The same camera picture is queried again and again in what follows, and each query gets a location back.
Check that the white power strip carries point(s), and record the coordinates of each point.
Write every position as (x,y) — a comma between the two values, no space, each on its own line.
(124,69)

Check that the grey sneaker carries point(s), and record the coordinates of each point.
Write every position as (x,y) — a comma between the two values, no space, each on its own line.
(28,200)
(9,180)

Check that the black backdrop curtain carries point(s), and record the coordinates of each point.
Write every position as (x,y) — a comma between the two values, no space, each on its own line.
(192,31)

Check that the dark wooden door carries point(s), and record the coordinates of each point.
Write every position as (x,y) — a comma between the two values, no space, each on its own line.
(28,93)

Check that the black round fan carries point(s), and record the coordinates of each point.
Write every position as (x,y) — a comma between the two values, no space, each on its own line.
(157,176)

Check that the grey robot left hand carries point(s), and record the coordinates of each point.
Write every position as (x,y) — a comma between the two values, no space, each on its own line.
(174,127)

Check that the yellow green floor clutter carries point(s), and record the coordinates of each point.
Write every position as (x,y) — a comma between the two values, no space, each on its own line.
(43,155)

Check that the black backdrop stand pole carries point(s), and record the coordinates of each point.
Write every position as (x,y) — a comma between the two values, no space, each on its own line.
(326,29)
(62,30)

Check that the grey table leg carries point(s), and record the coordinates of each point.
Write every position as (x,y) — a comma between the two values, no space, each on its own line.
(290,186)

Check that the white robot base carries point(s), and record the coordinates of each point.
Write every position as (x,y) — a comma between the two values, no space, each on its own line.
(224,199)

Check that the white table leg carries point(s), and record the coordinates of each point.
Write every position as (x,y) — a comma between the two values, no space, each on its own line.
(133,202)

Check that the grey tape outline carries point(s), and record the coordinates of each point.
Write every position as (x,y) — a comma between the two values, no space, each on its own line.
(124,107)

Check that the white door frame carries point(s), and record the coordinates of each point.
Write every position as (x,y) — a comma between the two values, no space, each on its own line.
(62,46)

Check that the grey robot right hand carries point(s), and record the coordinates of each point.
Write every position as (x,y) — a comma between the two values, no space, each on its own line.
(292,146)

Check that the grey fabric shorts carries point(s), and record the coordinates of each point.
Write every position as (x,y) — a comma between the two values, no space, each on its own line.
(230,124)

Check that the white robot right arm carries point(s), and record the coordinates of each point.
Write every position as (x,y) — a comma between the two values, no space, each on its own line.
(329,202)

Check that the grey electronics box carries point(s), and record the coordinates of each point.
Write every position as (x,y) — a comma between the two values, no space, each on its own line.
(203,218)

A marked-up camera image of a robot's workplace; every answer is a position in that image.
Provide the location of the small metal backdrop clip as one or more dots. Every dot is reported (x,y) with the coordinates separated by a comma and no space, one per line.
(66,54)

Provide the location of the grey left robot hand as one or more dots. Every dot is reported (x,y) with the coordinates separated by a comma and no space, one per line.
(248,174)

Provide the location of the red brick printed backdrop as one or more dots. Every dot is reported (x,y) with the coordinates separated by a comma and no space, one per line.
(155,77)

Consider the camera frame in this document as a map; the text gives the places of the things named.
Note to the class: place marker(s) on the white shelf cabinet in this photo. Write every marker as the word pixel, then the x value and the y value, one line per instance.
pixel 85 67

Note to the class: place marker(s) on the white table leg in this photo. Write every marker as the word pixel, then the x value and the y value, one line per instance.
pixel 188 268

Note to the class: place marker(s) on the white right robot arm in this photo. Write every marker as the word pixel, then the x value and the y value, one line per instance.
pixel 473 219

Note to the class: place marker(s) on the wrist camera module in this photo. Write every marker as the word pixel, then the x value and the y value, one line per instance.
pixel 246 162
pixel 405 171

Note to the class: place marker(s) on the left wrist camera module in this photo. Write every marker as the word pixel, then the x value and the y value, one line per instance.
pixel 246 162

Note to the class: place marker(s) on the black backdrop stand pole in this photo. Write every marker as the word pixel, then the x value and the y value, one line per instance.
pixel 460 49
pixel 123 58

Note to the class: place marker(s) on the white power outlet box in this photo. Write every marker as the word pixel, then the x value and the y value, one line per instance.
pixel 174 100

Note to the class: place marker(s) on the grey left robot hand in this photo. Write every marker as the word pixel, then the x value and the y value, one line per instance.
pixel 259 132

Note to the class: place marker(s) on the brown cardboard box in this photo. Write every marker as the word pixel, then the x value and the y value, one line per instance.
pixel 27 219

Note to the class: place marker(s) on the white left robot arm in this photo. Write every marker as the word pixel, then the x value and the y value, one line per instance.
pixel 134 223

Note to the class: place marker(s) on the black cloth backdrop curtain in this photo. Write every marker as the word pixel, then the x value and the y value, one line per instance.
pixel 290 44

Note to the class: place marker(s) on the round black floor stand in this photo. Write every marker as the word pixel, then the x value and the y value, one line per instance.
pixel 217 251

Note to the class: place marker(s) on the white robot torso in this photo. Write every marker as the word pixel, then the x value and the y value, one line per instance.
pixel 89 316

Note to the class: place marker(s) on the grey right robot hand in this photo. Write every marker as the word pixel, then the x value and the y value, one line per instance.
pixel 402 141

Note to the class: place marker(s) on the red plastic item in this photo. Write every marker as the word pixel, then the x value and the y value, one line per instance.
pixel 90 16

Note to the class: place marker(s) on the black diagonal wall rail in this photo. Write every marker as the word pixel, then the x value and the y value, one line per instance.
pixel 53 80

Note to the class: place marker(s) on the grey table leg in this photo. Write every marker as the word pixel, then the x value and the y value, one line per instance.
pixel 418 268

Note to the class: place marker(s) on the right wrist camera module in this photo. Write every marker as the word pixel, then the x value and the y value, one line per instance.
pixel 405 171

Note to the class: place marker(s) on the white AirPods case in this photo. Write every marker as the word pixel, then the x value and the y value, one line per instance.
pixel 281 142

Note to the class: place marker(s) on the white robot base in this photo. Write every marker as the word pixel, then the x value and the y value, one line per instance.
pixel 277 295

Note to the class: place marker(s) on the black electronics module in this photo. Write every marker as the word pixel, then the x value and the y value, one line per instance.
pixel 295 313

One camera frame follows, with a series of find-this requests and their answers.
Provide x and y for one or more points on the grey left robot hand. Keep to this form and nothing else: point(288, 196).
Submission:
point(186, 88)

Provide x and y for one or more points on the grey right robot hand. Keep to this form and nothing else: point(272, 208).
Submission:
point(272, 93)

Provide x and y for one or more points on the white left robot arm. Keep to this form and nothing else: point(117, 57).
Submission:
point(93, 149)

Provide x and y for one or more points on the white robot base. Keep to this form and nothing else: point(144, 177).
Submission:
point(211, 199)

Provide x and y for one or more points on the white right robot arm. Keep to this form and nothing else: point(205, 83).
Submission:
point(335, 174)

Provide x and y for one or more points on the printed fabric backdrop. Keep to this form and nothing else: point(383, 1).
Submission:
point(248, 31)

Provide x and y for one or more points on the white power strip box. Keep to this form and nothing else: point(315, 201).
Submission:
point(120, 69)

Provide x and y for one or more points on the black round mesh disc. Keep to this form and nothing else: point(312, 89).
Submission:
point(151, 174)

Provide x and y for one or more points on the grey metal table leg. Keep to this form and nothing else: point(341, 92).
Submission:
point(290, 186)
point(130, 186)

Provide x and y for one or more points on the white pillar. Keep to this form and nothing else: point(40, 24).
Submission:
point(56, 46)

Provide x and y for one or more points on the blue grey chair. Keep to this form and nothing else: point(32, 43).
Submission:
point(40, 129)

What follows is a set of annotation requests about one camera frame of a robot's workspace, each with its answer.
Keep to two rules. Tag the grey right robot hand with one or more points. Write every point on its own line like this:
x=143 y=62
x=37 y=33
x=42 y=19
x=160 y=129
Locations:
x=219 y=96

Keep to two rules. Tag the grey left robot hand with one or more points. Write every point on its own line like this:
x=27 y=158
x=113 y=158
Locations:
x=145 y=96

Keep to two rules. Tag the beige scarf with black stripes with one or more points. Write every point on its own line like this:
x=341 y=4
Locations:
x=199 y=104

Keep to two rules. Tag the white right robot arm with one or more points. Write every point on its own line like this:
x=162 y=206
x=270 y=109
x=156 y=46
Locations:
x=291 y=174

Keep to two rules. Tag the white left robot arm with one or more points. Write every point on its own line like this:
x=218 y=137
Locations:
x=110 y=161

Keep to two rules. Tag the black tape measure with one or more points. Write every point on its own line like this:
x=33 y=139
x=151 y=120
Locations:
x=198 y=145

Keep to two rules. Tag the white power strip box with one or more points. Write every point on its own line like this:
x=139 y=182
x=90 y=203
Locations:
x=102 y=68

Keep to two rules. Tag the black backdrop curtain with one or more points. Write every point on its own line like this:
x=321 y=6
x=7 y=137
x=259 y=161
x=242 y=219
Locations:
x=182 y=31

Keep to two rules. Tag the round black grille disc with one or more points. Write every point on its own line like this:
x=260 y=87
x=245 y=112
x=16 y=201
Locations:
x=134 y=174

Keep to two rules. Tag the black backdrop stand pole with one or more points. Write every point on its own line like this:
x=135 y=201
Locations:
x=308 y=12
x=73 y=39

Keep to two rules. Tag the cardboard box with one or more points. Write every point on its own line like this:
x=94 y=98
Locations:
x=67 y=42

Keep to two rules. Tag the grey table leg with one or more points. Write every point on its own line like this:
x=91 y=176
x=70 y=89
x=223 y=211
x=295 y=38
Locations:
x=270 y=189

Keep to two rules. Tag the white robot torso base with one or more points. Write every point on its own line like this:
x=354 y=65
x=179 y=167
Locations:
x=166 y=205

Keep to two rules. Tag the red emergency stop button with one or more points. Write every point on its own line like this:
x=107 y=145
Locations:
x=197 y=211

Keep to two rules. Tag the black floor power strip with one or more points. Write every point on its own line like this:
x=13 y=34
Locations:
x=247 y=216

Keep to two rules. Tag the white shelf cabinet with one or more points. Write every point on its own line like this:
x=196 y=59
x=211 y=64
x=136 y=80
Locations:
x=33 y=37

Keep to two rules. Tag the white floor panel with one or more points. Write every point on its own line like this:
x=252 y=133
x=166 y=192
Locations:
################
**Exercise description**. Print from the line containing "x=162 y=206" to the last line above, exactly as written.

**Result for this task**.
x=162 y=206
x=270 y=109
x=156 y=46
Locations:
x=291 y=174

Keep to two rules. Tag the white left robot arm with one or more points. Write every point on its own line like this:
x=218 y=137
Locations:
x=110 y=161

Keep to two rules. Tag the black tape measure with one or more points. Write every point on its own line like this:
x=33 y=139
x=151 y=120
Locations:
x=198 y=145

Keep to two rules. Tag the white power strip box with one or more points. Write every point on its own line like this:
x=139 y=182
x=90 y=203
Locations:
x=102 y=68

Keep to two rules. Tag the black backdrop curtain with one or more points. Write every point on its own line like this:
x=321 y=6
x=7 y=137
x=259 y=161
x=242 y=219
Locations:
x=182 y=31

Keep to two rules. Tag the round black grille disc with one or more points. Write every point on its own line like this:
x=260 y=87
x=245 y=112
x=16 y=201
Locations:
x=134 y=174

Keep to two rules. Tag the black backdrop stand pole with one or more points. Write every point on its own line like this:
x=135 y=201
Locations:
x=308 y=12
x=73 y=39

Keep to two rules. Tag the cardboard box with one or more points. Write every point on its own line like this:
x=94 y=98
Locations:
x=67 y=42

Keep to two rules. Tag the grey table leg with one or more points. Write every point on its own line like this:
x=91 y=176
x=70 y=89
x=223 y=211
x=295 y=38
Locations:
x=270 y=189

Keep to two rules. Tag the white robot torso base with one or more points. Write every point on its own line like this:
x=354 y=65
x=179 y=167
Locations:
x=166 y=205

Keep to two rules. Tag the red emergency stop button with one or more points. Write every point on its own line like this:
x=107 y=145
Locations:
x=197 y=211

Keep to two rules. Tag the black floor power strip with one or more points. Write every point on its own line like this:
x=13 y=34
Locations:
x=247 y=216

Keep to two rules. Tag the white shelf cabinet with one or more points. Write every point on its own line like this:
x=196 y=59
x=211 y=64
x=136 y=80
Locations:
x=33 y=37

Keep to two rules. Tag the white floor panel with one or more points. Write every point on its own line like this:
x=252 y=133
x=166 y=192
Locations:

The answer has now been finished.